If any person contravenes any provisions of Foreign Exchange Management Act, 1999 except clause (a) of Section 3 of that Act,

Sum involved Officer
Ten lakhs rupees or below By the Assistant General Manager of RBI
More than rupees ten lakhs but less than rupees forty lakhs By the Deputy General Manager of RBI
Rupees forty lakhs or more but less than rupees hundred lakhs By the General Manager of RBI
Rupees one hundred lakhs or more By the Chief General Manager of RBI


Following Contravention are compounded by Regional Offices:

  • Delay in reporting inward remittance received for issue of shares.
  • Delay in filing form FC (GPR) after issue of shares.
  • Delay in filing the Annual Return in respect of the Foreign Liabilities and Assets (FLAR).
  • Delay in issue of shares/refund of share application money beyond 180 days, mode of receipt of funds, etc.
  • Violation of pricing guidelines for issue of shares.
  • Issue of ineligible instruments such as non-convertible debentures, partly paid shares, shares with optionality clause, etc.
  • Issue of shares without approval of RBI or FIPB respectively, wherever required.
  • Delay in submission of form FC-TRS on transfer of shares from Resident to Non-Resident.
  • Delay in submission of form FC-TRS on transfer of shares from Non-Resident to Resident.
  • Taking on record transfer of shares by Investee Company.
  • Delay in reporting the downstream investment made by an Indian entity or an investment vehicle in another Indian entity (which is considered as indirect foreign investment for the investee Indian entity in terms of these regulations), to Secretariat for Industrial Assistance, DIPP.
  • Delay in reporting receipt of amount of consideration for capital contribution and acquisition of profit shares by Limited Liability Partnerships (LLPs)/ delay in reporting disinvestment/transfer of capital contribution or profit share between a resident and a non-resident (or vice-versa) in case of LLPs.
  • Gift of capital instruments by a person resident in India to a person resident outside India without seeking prior approval of the Reserve Bank of India.

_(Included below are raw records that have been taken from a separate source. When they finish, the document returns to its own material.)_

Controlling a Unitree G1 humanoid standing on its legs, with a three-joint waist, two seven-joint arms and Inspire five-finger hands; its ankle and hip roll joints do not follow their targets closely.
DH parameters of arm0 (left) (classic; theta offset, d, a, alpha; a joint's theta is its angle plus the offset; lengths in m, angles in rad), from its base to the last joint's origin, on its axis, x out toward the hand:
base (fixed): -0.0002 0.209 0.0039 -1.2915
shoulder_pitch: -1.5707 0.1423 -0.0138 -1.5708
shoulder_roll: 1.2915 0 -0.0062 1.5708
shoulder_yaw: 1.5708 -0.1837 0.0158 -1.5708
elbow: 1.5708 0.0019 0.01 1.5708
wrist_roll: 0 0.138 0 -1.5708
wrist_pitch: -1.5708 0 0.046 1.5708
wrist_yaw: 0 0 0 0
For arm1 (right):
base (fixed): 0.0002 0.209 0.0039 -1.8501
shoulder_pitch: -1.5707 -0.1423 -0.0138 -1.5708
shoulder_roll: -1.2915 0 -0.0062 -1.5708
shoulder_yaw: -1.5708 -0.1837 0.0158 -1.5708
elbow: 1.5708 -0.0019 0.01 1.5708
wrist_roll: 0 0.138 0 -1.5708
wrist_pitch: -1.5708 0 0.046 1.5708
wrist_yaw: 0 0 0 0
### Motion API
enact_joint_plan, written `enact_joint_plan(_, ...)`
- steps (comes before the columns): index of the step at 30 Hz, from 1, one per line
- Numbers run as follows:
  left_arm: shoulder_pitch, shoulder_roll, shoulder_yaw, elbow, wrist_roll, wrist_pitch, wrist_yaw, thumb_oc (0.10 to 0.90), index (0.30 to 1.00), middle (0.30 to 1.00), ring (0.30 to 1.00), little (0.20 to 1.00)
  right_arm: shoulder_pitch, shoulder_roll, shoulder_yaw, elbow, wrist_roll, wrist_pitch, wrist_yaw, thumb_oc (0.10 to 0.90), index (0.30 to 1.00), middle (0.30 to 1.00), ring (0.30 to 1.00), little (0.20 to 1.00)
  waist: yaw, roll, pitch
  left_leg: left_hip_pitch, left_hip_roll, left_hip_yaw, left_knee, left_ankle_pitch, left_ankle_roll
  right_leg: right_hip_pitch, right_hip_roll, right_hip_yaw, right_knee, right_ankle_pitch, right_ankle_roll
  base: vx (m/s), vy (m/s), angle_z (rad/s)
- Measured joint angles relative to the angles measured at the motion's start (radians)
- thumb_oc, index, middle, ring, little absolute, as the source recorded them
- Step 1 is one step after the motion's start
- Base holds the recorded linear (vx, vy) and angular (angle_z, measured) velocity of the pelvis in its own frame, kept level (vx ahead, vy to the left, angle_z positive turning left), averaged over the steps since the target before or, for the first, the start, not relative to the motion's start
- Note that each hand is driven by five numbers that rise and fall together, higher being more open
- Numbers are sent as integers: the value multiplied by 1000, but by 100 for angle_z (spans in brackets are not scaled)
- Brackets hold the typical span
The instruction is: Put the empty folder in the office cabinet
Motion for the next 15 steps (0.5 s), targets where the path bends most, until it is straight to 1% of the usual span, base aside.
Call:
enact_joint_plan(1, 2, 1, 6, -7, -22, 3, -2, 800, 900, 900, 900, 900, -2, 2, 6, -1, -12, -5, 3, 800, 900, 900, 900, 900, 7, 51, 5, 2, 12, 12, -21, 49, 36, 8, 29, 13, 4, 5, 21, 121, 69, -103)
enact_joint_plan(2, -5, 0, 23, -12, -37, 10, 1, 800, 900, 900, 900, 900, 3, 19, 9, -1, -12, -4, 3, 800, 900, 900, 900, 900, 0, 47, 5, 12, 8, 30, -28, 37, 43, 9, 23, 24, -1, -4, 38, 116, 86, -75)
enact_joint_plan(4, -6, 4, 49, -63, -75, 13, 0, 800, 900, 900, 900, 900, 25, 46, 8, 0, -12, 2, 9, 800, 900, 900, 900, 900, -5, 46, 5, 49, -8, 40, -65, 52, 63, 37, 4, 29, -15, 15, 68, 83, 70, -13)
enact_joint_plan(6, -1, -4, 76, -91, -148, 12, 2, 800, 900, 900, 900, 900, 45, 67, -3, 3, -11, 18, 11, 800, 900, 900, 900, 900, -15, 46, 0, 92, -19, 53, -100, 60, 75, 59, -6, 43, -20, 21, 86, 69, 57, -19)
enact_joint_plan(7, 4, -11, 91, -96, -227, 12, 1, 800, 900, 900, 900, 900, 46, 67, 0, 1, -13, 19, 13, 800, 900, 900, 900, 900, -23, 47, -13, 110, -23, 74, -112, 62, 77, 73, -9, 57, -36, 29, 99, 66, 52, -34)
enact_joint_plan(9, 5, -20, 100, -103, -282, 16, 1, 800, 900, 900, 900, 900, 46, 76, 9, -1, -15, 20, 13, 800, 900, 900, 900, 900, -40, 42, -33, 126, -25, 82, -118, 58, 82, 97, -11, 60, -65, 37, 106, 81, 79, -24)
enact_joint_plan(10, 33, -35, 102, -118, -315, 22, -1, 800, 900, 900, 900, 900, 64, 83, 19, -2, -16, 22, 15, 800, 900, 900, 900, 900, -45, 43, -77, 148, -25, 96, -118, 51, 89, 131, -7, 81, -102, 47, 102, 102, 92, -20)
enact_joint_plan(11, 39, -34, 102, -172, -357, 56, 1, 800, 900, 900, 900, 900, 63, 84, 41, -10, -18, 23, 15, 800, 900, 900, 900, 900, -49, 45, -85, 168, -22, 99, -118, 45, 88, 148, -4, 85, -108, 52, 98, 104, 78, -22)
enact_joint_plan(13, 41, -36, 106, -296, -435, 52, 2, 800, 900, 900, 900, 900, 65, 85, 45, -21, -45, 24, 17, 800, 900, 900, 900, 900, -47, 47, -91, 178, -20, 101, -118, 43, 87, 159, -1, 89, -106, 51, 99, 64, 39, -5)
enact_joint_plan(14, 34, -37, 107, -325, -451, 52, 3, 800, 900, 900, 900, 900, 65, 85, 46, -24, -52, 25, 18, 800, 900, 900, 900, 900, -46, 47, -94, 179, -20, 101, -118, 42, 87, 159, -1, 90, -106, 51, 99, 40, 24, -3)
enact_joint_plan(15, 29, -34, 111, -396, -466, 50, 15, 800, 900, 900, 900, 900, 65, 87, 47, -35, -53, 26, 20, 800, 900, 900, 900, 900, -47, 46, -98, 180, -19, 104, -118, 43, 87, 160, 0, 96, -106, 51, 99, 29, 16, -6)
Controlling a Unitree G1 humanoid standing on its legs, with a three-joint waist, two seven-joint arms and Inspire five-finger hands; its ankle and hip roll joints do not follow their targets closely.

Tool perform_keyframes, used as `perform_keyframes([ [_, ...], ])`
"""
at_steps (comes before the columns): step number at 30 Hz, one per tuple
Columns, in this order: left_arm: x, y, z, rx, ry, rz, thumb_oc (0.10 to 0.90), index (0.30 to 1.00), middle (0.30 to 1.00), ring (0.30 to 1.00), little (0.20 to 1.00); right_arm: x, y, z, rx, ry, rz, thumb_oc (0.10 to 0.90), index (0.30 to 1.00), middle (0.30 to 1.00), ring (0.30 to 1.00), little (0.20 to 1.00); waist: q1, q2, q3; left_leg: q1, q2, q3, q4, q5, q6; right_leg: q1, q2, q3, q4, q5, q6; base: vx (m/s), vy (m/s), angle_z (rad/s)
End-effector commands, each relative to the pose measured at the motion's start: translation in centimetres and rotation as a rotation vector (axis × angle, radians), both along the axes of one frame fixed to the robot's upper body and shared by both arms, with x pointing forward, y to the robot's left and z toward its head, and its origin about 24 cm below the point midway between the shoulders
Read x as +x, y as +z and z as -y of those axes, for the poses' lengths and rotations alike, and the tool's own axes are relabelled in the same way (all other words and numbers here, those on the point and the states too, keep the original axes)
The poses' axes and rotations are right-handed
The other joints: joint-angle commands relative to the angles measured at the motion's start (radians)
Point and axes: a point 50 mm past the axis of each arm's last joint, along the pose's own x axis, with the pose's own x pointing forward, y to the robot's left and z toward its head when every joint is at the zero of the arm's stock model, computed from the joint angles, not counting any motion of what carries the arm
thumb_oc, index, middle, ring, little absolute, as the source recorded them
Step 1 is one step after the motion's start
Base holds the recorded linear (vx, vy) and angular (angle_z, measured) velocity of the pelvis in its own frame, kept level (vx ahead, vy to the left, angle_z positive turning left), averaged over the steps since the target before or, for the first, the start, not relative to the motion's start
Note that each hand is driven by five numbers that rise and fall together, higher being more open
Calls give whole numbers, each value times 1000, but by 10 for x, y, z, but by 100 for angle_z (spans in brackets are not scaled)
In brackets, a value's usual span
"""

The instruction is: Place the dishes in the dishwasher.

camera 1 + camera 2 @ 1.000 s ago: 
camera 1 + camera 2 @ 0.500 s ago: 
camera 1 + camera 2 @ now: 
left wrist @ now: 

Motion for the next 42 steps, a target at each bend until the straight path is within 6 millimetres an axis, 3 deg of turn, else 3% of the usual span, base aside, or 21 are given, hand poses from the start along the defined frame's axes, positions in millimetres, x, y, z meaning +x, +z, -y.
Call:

Kochi and Panaji Regional offices can compound the abovementioned contraventions for amount of contravention below Rupees one hundred lakh (Rs.1,00,00,000). The contraventions for amounts of Rupees one hundred lakh (Rs. 1,00,00,000/-) or more under the jurisdiction of Panaji and Kochi Regional Offices with respect to all the delegated powers shall henceforth be compounded at Mumbai RO and Thiruvananthapuram RO respectively.


Following Contravention are compounded by FED CO Cell

> Contraventions relating to acquisition and transfer of immovable property outside India

> Contraventions relating to acquisition and transfer of immovable property in India

> Contraventions relating to establishment in India of Branch office, Liaison Office or Project office

> Contraventions falling under Foreign Exchange Management (Deposit) Regulations, 2000

The powers to compound the abovementioned contraventions have been delegated to FED, CO Cell, New Delhi without any limit on the amount of contravention.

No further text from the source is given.